Below this line are records; write out exactly the lines from the one containing "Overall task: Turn" through the one containing "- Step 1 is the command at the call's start", with the pictures left out.

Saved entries
● ● ●

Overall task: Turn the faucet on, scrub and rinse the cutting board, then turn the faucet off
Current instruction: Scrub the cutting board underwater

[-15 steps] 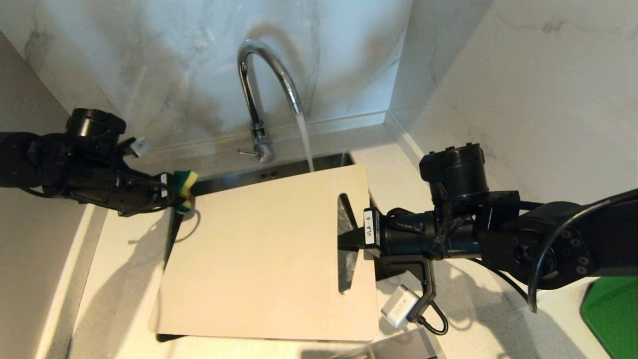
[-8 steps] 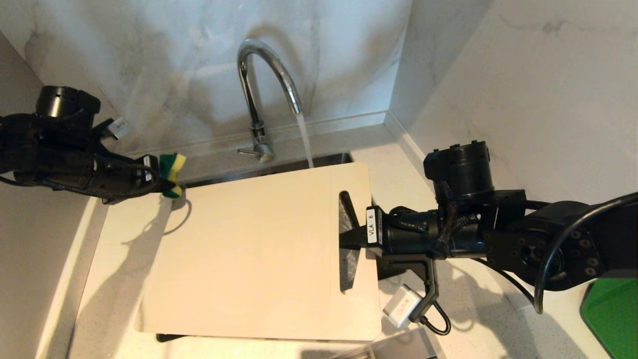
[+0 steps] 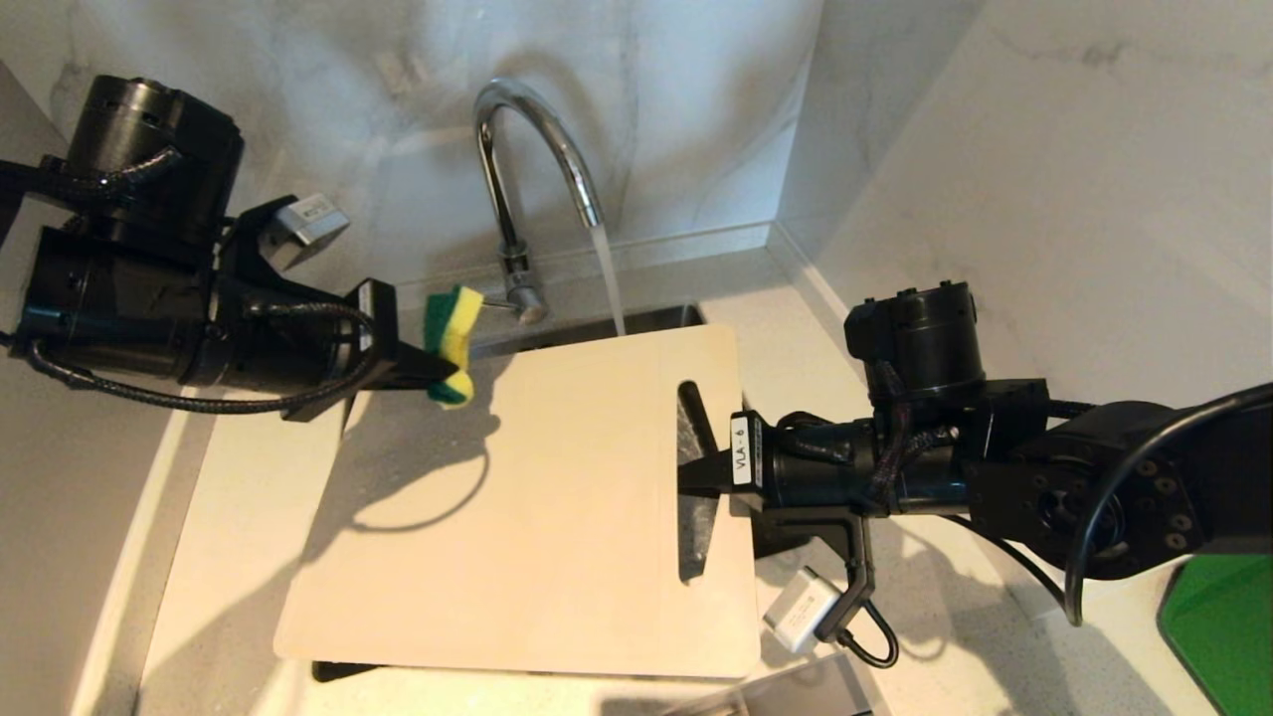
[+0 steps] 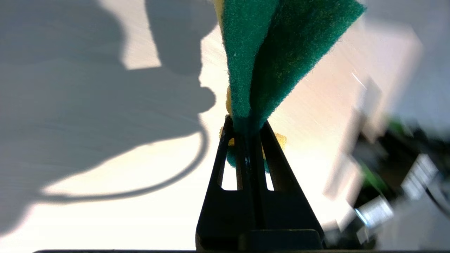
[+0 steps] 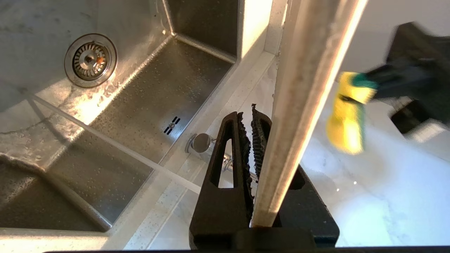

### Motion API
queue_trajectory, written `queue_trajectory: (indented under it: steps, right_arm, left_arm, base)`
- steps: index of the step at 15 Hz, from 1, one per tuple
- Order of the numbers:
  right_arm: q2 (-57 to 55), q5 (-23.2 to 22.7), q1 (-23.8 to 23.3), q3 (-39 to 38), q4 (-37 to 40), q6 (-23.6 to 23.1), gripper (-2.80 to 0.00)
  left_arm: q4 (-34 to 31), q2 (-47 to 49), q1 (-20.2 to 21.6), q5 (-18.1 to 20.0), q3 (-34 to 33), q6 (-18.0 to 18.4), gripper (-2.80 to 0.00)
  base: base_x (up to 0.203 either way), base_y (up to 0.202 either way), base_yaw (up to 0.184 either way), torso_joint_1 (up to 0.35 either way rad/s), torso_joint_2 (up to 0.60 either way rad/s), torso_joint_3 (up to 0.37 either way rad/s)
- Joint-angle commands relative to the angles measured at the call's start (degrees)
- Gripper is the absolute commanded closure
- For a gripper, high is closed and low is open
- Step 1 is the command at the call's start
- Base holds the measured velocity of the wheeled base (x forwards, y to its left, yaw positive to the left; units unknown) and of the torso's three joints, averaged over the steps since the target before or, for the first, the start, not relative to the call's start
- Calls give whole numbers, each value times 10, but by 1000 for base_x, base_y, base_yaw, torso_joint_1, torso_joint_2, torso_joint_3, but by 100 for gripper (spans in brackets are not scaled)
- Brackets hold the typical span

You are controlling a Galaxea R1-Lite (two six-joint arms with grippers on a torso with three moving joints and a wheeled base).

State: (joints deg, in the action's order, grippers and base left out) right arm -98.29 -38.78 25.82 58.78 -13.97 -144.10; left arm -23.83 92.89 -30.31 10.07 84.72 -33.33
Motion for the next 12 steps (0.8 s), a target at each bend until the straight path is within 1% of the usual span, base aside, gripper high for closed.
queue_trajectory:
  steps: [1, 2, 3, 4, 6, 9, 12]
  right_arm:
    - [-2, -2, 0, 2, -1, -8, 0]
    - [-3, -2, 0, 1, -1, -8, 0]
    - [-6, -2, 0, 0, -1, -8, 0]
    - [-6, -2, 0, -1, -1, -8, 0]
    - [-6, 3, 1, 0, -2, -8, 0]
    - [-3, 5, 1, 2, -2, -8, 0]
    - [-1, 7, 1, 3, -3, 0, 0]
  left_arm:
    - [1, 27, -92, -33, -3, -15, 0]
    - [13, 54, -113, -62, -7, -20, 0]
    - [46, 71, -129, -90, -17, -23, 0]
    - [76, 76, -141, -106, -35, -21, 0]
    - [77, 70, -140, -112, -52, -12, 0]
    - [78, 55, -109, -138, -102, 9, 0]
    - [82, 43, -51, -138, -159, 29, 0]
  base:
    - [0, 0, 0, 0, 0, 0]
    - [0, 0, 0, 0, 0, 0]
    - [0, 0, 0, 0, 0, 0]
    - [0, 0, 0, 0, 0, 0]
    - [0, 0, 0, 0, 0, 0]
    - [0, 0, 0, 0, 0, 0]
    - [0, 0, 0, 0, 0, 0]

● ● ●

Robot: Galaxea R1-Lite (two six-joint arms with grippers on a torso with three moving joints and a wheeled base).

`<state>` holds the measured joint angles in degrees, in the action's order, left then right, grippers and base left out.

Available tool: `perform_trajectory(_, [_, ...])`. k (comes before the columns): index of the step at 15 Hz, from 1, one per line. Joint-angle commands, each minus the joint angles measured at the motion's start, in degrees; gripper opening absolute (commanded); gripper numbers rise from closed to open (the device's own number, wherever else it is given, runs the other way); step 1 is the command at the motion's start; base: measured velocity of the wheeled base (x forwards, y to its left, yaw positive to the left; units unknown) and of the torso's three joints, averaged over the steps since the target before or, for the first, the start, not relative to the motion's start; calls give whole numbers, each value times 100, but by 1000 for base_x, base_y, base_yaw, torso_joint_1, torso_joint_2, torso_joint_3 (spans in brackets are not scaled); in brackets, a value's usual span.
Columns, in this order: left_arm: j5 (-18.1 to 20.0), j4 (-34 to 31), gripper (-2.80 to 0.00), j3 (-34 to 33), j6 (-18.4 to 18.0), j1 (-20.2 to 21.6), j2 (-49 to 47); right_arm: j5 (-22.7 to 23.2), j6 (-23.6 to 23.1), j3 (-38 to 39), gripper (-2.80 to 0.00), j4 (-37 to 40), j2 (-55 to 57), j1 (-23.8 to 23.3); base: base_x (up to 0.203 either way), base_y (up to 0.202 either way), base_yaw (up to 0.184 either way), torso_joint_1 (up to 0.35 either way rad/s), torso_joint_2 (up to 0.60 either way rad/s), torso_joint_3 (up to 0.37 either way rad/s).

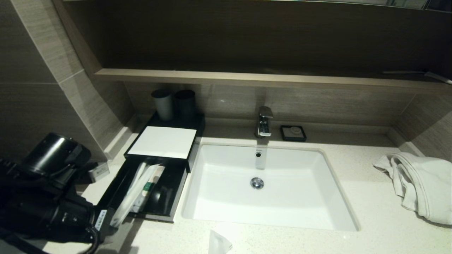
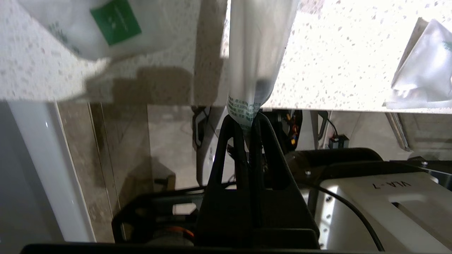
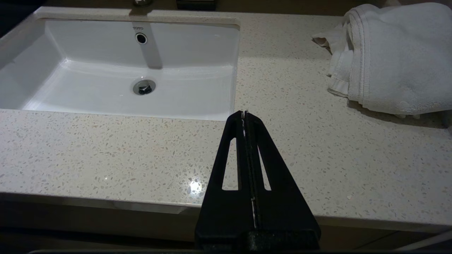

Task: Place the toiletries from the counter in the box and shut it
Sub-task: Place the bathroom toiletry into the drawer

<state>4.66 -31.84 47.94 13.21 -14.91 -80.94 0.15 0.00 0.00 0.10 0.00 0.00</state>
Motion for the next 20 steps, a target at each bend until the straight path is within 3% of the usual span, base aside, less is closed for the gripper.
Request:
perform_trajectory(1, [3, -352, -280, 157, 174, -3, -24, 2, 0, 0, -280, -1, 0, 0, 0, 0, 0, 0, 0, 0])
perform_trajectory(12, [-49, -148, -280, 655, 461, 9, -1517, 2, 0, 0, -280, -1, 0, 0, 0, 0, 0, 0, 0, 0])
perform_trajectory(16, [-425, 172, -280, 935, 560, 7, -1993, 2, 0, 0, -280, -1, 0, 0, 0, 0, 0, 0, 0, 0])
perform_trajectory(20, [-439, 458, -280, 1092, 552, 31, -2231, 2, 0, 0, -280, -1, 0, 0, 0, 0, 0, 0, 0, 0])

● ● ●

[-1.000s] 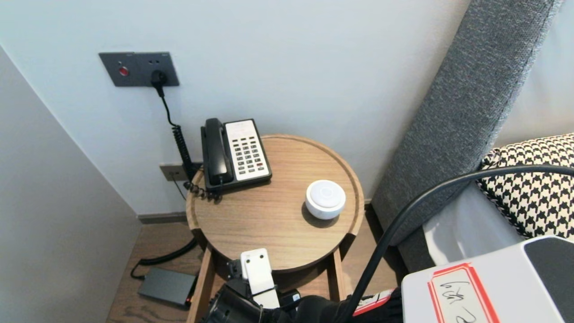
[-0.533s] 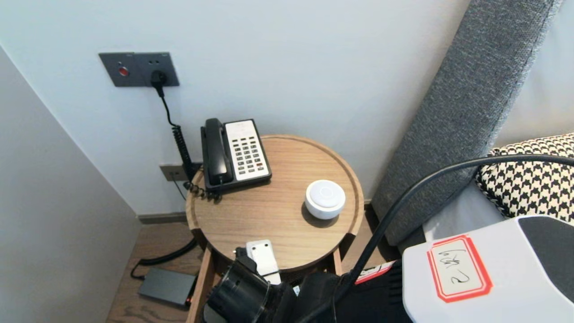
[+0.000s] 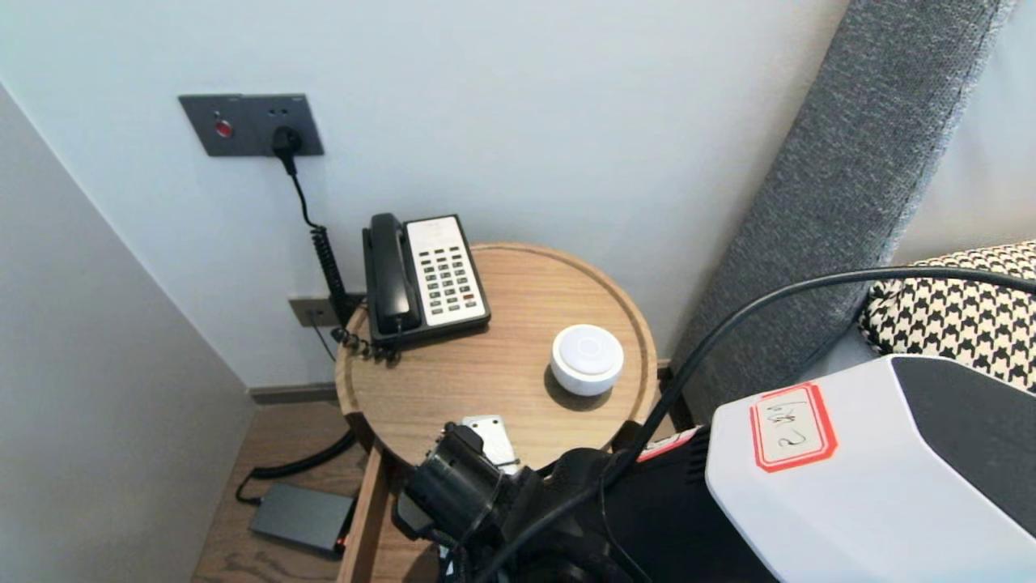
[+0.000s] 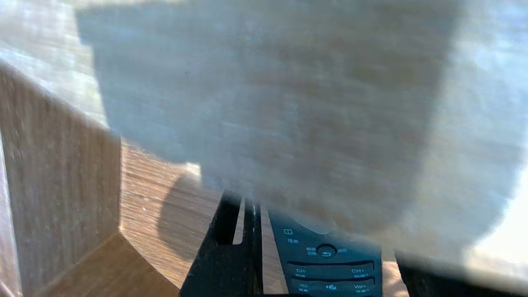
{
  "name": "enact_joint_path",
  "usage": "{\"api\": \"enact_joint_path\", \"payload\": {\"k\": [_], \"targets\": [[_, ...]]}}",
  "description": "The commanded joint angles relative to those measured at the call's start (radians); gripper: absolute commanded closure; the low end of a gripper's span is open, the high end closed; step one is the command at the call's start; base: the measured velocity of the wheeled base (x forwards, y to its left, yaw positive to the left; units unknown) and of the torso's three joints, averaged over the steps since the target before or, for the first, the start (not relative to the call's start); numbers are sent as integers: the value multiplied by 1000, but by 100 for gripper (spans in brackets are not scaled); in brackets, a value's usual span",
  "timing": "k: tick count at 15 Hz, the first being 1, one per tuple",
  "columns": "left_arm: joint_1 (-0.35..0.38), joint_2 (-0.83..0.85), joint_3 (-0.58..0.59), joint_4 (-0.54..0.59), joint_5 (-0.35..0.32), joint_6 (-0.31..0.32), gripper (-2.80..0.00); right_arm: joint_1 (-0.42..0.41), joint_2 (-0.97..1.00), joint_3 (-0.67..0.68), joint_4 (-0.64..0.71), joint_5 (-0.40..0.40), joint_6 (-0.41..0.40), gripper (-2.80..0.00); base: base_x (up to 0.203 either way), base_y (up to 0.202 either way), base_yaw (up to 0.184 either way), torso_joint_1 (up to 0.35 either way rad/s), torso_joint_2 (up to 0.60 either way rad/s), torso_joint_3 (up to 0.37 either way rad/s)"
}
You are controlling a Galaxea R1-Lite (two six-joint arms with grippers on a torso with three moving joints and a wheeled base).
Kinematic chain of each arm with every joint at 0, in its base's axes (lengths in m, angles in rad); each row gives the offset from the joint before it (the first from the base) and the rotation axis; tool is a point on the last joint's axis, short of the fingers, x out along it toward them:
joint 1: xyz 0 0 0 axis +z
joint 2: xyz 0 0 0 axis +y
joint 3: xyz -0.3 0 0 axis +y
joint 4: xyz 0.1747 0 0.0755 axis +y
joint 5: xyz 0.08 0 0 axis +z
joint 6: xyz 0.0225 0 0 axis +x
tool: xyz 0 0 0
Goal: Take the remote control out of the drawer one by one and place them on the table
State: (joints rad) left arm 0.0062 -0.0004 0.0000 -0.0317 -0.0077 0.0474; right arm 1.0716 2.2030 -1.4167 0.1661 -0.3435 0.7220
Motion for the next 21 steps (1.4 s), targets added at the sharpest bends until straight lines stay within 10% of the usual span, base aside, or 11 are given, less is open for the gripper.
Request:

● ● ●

### RESPONSE TO THE EXERCISE
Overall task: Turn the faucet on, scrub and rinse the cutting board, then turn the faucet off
Current instruction: Scrub the cutting board underwater

[-15 steps] 
[-8 steps] 
[+0 steps] 
[+0 steps] 
[+0 steps] 

### Motion API
queue_trajectory, written `queue_trajectory: (indented under it: steps, right_arm, left_arm, base)`
- steps: index of the step at 15 Hz, from 1, one per tuple
- Order of the numbers:
  right_arm: q2 (-57 to 55), q5 (-23.2 to 22.7), q1 (-23.8 to 23.3), q3 (-39 to 38), q4 (-37 to 40), q6 (-23.6 to 23.1), gripper (-2.80 to 0.00)
  left_arm: q4 (-34 to 31), q2 (-47 to 49), q1 (-20.2 to 21.6), q5 (-18.1 to 20.0), q3 (-34 to 33), q6 (-18.0 to 18.4), gripper (-2.80 to 0.00)
  base: base_x (up to 0.203 either way), base_y (up to 0.202 either way), base_yaw (up to 0.184 either way), torso_joint_1 (up to 0.35 either way rad/s), torso_joint_2 (up to 0.60 either way rad/s), torso_joint_3 (up to 0.37 either way rad/s)
- Joint-angle commands relative to the angles measured at the call's start (degrees)
- Gripper is the absolute commanded closure
- For a gripper, high is closed and low is open
- Step 1 is the command at the call's start

This output contains the full answer.